__ASSIGNMENT__
The answer should be each line from the entries below that has the word "document" in it.
*-*-*
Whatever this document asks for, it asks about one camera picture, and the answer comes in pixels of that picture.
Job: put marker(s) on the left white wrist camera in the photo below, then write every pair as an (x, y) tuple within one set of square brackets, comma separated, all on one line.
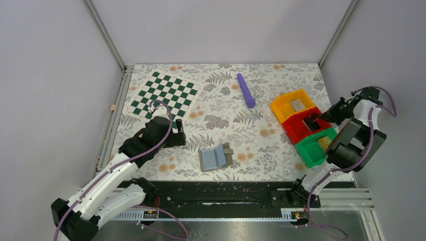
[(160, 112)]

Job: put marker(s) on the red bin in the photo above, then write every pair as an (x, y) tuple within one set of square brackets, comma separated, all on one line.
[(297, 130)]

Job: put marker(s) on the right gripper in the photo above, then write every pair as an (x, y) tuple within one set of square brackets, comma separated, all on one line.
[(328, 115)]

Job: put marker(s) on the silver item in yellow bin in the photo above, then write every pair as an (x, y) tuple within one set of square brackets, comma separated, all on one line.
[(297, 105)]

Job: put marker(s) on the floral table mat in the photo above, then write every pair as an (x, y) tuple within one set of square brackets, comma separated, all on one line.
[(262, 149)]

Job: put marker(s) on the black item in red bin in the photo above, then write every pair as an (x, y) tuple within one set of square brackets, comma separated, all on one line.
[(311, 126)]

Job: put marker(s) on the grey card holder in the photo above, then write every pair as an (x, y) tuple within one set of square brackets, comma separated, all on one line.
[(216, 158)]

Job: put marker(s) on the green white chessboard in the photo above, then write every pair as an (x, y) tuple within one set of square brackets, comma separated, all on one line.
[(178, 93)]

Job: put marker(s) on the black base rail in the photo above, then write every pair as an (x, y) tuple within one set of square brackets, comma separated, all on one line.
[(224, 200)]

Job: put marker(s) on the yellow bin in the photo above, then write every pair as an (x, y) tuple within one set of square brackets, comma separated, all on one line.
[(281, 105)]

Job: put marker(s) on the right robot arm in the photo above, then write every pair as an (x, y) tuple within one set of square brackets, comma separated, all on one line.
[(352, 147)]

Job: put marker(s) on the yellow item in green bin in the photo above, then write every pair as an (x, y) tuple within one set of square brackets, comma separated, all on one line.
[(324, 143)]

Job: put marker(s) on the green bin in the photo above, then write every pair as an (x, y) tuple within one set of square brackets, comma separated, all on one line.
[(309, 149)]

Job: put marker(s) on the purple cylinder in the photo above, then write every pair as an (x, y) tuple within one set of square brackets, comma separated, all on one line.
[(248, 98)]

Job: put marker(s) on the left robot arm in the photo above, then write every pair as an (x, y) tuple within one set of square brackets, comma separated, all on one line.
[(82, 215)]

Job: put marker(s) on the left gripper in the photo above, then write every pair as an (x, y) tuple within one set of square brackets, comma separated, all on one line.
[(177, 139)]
*-*-*
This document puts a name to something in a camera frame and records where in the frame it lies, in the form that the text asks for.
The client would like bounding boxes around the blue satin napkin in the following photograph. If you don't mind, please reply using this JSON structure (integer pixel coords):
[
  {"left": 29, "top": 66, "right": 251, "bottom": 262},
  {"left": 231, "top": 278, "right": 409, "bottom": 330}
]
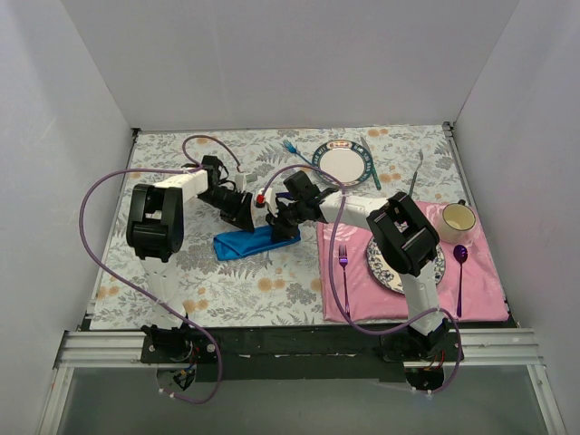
*-*-*
__TASK OUTPUT__
Whatever this document asks for, it asks about one camera picture, and the answer comes in pixels of that picture.
This document puts a name to something in a camera frame and records where in the frame it lies, in the form that the text asks for.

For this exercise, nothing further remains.